Problem details:
Send back exactly the lines from the opening line of the records below through the one with "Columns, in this".

Supplied information:
-- Opening Marker --

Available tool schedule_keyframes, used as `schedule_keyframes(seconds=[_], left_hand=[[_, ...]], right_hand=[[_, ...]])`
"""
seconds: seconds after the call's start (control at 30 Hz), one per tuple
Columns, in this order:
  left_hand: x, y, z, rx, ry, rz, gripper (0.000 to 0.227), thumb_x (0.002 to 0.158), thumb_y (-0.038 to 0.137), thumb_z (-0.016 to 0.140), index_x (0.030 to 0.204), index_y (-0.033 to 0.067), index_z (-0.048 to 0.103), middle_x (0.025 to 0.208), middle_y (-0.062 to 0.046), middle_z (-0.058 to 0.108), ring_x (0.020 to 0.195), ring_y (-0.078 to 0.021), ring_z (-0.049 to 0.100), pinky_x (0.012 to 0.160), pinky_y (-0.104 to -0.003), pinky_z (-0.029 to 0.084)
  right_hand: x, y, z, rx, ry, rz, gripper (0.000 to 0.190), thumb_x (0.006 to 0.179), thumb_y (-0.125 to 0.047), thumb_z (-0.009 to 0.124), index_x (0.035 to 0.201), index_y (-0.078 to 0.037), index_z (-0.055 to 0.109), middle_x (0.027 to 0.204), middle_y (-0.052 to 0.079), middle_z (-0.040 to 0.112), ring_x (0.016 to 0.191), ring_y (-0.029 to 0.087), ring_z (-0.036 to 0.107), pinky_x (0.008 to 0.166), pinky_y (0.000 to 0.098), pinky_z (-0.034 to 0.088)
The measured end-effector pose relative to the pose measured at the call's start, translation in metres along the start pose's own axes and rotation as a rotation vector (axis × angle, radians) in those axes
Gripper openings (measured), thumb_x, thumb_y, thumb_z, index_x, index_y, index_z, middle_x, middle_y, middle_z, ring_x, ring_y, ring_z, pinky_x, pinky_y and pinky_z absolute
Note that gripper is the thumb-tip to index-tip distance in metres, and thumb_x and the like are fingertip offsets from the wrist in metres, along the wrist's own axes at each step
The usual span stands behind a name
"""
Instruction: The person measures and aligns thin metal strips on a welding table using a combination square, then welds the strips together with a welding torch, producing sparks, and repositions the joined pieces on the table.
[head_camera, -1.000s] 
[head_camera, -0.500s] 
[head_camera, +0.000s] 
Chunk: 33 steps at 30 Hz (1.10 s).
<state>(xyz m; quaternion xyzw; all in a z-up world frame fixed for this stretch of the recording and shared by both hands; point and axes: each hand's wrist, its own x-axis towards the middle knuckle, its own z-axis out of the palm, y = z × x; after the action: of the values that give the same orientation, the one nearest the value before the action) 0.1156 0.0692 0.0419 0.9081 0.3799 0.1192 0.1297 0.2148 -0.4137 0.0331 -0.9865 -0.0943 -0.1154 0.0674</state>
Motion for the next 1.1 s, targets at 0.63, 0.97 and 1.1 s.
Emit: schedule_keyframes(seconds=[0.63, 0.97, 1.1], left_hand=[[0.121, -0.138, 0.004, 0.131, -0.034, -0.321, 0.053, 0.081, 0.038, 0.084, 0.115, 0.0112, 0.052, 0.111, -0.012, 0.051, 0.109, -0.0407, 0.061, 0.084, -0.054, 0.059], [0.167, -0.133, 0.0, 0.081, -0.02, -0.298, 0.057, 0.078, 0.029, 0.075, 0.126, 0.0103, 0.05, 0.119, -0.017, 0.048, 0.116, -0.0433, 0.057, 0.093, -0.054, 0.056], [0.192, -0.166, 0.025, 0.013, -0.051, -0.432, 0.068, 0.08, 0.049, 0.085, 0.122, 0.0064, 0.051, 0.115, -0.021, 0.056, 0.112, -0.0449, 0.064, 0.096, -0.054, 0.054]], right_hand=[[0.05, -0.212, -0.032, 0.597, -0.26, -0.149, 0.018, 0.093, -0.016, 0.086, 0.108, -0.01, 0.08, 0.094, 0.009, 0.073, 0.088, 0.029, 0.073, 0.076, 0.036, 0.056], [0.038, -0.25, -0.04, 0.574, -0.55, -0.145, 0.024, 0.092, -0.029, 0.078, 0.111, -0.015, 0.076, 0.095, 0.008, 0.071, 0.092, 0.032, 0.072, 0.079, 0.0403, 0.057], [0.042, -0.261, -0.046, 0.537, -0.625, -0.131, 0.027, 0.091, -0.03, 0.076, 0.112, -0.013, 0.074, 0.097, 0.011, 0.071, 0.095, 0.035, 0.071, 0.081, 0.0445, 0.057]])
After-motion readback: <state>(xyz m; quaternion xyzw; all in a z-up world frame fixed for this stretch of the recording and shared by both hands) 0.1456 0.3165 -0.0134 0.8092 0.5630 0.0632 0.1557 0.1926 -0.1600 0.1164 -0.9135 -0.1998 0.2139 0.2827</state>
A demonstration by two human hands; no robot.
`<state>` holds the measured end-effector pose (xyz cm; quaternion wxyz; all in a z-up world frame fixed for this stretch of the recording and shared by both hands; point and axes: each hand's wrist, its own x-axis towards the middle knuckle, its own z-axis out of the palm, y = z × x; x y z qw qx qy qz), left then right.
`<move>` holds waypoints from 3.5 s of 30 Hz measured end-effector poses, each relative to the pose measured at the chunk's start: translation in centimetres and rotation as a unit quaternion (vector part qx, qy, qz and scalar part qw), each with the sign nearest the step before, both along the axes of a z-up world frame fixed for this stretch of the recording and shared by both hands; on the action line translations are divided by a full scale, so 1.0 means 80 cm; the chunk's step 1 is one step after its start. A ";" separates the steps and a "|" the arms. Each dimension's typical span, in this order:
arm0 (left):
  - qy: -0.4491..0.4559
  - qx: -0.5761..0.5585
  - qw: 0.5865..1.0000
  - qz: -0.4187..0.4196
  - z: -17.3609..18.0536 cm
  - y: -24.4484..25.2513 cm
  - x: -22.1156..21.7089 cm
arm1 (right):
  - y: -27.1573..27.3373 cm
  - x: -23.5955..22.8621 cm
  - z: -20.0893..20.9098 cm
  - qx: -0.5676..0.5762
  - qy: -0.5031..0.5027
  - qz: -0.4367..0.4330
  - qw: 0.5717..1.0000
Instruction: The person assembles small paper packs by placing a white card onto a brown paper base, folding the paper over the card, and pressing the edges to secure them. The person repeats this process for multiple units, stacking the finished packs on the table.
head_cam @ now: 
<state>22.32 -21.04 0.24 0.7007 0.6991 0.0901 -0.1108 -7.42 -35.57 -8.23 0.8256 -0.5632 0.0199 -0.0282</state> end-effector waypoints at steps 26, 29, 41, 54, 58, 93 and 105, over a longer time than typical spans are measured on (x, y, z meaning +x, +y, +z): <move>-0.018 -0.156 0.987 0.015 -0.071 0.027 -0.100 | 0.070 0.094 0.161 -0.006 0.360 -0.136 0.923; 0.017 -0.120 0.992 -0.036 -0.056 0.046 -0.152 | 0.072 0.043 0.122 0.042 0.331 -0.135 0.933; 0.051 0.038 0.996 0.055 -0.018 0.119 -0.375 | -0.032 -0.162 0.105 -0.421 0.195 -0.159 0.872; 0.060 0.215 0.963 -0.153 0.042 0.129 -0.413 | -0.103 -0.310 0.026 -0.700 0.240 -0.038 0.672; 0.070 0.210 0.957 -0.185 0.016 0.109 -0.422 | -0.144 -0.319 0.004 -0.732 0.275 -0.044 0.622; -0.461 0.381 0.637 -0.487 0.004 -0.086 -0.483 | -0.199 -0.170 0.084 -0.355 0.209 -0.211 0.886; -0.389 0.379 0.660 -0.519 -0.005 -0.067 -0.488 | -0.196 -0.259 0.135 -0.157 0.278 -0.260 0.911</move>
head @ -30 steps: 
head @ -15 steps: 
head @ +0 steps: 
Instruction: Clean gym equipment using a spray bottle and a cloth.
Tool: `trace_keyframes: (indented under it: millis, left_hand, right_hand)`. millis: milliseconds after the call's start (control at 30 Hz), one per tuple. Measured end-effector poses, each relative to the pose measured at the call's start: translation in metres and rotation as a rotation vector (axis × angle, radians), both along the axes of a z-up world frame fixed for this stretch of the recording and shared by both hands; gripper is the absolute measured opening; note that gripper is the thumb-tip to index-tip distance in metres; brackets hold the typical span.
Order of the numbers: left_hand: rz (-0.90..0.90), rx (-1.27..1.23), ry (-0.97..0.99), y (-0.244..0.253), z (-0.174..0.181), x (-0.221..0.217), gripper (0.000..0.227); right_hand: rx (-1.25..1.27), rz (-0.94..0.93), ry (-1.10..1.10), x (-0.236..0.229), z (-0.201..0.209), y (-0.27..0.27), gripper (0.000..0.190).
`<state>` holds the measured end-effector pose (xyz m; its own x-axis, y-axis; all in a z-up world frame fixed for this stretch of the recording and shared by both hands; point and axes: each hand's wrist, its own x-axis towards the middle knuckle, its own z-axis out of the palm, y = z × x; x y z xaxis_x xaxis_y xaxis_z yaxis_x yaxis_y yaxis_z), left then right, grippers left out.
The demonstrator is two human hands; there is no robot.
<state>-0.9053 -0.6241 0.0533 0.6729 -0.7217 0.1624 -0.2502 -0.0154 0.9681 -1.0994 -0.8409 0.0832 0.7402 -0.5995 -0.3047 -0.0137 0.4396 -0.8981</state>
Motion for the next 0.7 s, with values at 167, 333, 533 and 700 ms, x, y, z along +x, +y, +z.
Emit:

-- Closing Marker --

Output for this exercise:
Available tool schedule_keyframes, used as `schedule_keyframes(seconds=[_], left_hand=[[_, ...]], right_hand=[[_, ...]])`
"""
seconds: seconds after the call's start (control at 30 Hz), one per tuple
Columns, in this order:

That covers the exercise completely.